Kmart’s Loss Narrows After Closures, Layoffs
Kmart Corp., the largest U.S. retailer to file for bankruptcy protection, said Monday that its fiscal fourth-quarter loss narrowed to $1.1 billion after closing stores and firing workers.
The net loss was $2.13 a share, compared with a loss of $1.65 billion, or $3.31, a year earlier, the retailer said in a Securities and Exchange Commission filing. Revenue in the three months ended Jan. 29 fell 18% to $8.88 billion, while sales at stores open at least a year declined 9.8%.
Kmart’s loss for the year widened to $3.22 billion from $2.45 billion in the year that ended in January 2002. The company lags behind discount retailers Wal-Mart Stores Inc. and Target Corp. in sales.
Kmart is closing about 316 stores and eliminating as many as 35,000 jobs after shuttering 283 outlets in the first half of last year as part of a plan to exit bankruptcy protection by the end of April. Chief Executive Julian Day needs to hold on to remaining customers to boost sales amid consumer concerns about jobs, the economy and war in Iraq, analysts said.
“We’re not convinced the company has addressed some of the fundamental competitive problems it will be confronted with when it comes out of bankruptcy,” said Andrew Ebersole, a fixed-income analyst at KDP Investment Advisors.
Kmart will have about 1,500 stores after the closings.

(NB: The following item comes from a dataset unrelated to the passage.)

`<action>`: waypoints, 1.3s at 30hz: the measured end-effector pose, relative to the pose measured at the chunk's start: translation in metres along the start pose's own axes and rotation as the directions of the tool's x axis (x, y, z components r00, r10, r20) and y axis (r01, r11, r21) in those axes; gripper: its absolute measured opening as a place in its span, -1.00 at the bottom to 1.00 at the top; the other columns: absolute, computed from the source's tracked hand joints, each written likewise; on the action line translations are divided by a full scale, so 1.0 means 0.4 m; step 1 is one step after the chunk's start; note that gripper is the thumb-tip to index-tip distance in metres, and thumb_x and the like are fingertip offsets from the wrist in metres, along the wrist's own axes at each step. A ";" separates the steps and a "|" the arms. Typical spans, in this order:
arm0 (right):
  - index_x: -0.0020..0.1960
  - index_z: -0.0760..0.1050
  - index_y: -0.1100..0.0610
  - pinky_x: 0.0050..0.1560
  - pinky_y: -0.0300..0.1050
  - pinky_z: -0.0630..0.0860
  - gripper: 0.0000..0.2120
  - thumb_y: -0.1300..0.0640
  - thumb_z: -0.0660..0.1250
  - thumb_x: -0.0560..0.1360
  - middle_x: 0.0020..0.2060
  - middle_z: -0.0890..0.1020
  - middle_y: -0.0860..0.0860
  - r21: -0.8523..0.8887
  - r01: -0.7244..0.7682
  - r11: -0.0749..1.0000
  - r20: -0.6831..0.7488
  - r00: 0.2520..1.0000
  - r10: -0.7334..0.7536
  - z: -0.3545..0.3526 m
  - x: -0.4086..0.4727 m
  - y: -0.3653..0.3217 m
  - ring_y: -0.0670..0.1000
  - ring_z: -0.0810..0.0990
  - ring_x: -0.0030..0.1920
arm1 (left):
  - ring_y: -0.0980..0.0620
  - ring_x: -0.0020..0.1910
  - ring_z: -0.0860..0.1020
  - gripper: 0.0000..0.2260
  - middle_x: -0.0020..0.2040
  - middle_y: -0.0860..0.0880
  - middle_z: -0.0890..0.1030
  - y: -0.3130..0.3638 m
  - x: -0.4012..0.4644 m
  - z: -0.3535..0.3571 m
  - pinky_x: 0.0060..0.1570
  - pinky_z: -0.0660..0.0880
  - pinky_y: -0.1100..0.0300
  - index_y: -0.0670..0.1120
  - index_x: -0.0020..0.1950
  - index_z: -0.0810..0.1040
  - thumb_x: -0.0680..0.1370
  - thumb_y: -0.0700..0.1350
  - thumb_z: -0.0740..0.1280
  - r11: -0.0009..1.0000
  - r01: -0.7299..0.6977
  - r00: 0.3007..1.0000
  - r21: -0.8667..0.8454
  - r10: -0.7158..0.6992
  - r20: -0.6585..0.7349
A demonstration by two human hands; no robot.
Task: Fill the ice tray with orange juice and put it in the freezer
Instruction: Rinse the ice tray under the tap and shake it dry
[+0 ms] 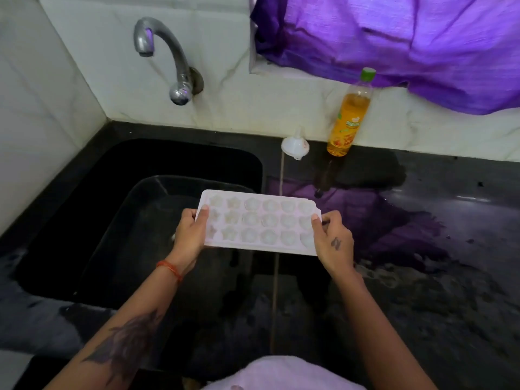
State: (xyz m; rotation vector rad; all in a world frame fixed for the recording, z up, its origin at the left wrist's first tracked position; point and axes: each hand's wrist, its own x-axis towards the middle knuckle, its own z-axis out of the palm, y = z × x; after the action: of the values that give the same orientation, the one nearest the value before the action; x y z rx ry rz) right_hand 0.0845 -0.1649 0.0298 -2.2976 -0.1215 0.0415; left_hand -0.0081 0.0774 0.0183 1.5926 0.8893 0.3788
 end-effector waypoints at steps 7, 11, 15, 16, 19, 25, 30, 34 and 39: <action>0.12 0.43 0.07 -0.08 -0.05 0.40 -0.64 -0.18 0.12 0.54 0.02 0.60 0.10 -0.357 0.145 0.923 0.104 0.988 -0.116 0.132 0.112 -0.225 0.17 0.56 0.04 | -0.03 -0.18 0.57 -0.81 -0.11 -0.08 0.57 -0.007 0.133 -0.197 -0.25 0.51 0.11 -0.04 -0.14 0.39 0.60 0.04 0.21 0.999 0.014 0.996 -0.051 -0.018 -0.093; 0.25 0.36 0.10 -0.03 -0.04 0.42 -0.56 -0.16 0.22 0.50 0.06 0.60 0.12 -0.235 0.381 0.894 0.176 0.921 -0.346 0.235 0.216 -0.451 0.18 0.55 0.09 | 0.04 -0.24 0.56 -0.82 -0.16 -0.03 0.57 -0.008 0.191 -0.275 -0.37 0.43 0.21 -0.04 -0.15 0.40 0.60 0.02 0.21 0.994 0.039 0.990 -0.105 -0.053 -0.133; 0.42 0.15 0.08 -0.06 -0.02 0.43 -0.40 -0.11 0.28 0.49 0.00 0.53 0.17 -0.228 0.532 0.816 0.302 0.835 -0.460 0.361 0.305 -0.653 0.23 0.55 0.03 | 0.03 -0.26 0.55 -0.81 -0.18 -0.04 0.56 0.004 0.238 -0.332 -0.38 0.44 0.18 -0.05 -0.16 0.40 0.60 0.00 0.23 0.989 0.038 0.986 -0.143 -0.060 -0.153; 0.46 0.08 0.05 -0.01 0.01 0.44 -0.33 -0.09 0.30 0.48 0.06 0.51 0.20 -0.242 0.545 0.803 0.324 0.825 -0.462 0.389 0.327 -0.687 0.25 0.54 0.05 | 0.03 -0.27 0.55 -0.81 -0.17 -0.05 0.56 0.008 0.249 -0.345 -0.38 0.44 0.17 -0.06 -0.16 0.40 0.60 0.00 0.23 0.989 0.036 0.985 -0.144 -0.059 -0.160; 0.52 -0.11 -0.02 0.11 0.03 0.43 -0.19 -0.09 0.33 0.47 0.22 0.44 0.25 -0.277 0.532 0.800 0.364 0.829 -0.425 0.461 0.389 -0.745 0.26 0.49 0.16 | 0.04 -0.29 0.54 -0.81 -0.19 -0.05 0.55 0.019 0.272 -0.372 -0.40 0.43 0.20 -0.08 -0.15 0.40 0.60 -0.02 0.22 0.987 0.031 0.984 -0.159 -0.058 -0.171; 0.48 0.03 0.00 -0.08 -0.03 0.40 -0.44 -0.03 0.17 0.57 0.09 0.53 0.29 -0.379 0.559 0.737 0.282 0.828 -0.484 0.538 0.460 -0.747 0.25 0.53 0.01 | -0.01 -0.25 0.55 -0.80 -0.15 -0.09 0.56 0.021 0.297 -0.395 -0.35 0.48 0.15 -0.10 -0.14 0.42 0.61 -0.02 0.21 0.980 0.062 0.985 -0.188 -0.091 -0.150; 0.37 0.23 0.04 -0.14 -0.04 0.35 -0.62 0.09 0.16 0.57 0.12 0.46 0.31 -0.512 0.616 0.599 0.282 0.779 -0.560 0.534 0.472 -0.742 0.25 0.47 0.02 | 0.02 -0.29 0.56 -0.80 -0.18 -0.08 0.57 0.020 0.297 -0.398 -0.55 0.46 0.32 -0.14 -0.11 0.42 0.61 -0.04 0.21 0.972 0.077 0.983 -0.220 -0.112 -0.149; 0.43 0.15 0.01 0.02 -0.01 0.43 -0.55 0.08 0.17 0.57 0.23 0.41 0.29 -0.493 0.629 0.601 0.368 0.777 -0.511 0.507 0.468 -0.753 0.25 0.46 0.11 | 0.04 -0.31 0.57 -0.81 -0.18 -0.07 0.57 0.027 0.295 -0.396 -0.59 0.44 0.35 -0.16 -0.08 0.41 0.61 -0.05 0.21 0.965 0.082 0.981 -0.250 -0.122 -0.150; 0.48 0.03 -0.03 -0.02 -0.03 0.42 -0.33 -0.19 0.22 0.49 0.07 0.52 0.18 -0.246 0.470 0.848 0.361 0.856 -0.370 0.412 0.399 -0.690 0.18 0.52 0.05 | 0.04 -0.29 0.60 -0.82 -0.16 -0.06 0.59 0.030 0.291 -0.395 -0.57 0.47 0.31 -0.12 -0.10 0.41 0.61 -0.03 0.21 0.956 0.102 0.983 -0.276 -0.139 -0.120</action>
State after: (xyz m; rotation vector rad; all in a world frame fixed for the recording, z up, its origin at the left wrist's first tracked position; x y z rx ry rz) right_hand 0.2113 0.1563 0.1270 -2.5253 -0.8563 0.1528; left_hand -0.0357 0.2710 0.0397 1.2670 0.9915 0.5061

The company has said same-store sales will increase this year, and it expects to become profitable in 2004. Kmart will have eliminated about 57,000 positions while in Chapter 11, it said in the filing.
“We’re beginning to see some early signs of progress in controlling costs,” Day said.
The Troy, Mich.-based retailer filed for bankruptcy protection in January 2002 after an attempt to beat Wal-Mart’s low prices failed and some suppliers, including grocery distributor Fleming Cos., withheld shipments because they were concerned about being paid. Same-store sales have declined 17 straight months, including a 2.5% February drop, excluding stores that are closing.
Fleming said Monday that it expects to receive $37 million in cash from Kmart as part of a settlement of claims after the company dropped the supplier as its exclusive distributor of groceries this month.
Kmart expects to make as much as $900 million in contributions to its pension plan over five or six years beginning in 2005 or earlier because the value of the fund has decreased as stock markets declined.
Under Kmart’s reorganization plan, ESL Investments Inc. and Third Avenue Value Fund will provide at least $140 million to repay lenders in exchange for shares of the reorganized company. ESL, also will give up a $153.4-million bank loan claim in return for additional shares. The investment companies will have a combined stake of about 50%.
Shares of Kmart, which are essentially worthless under the reorganization plan, were little changed at about 12 cents.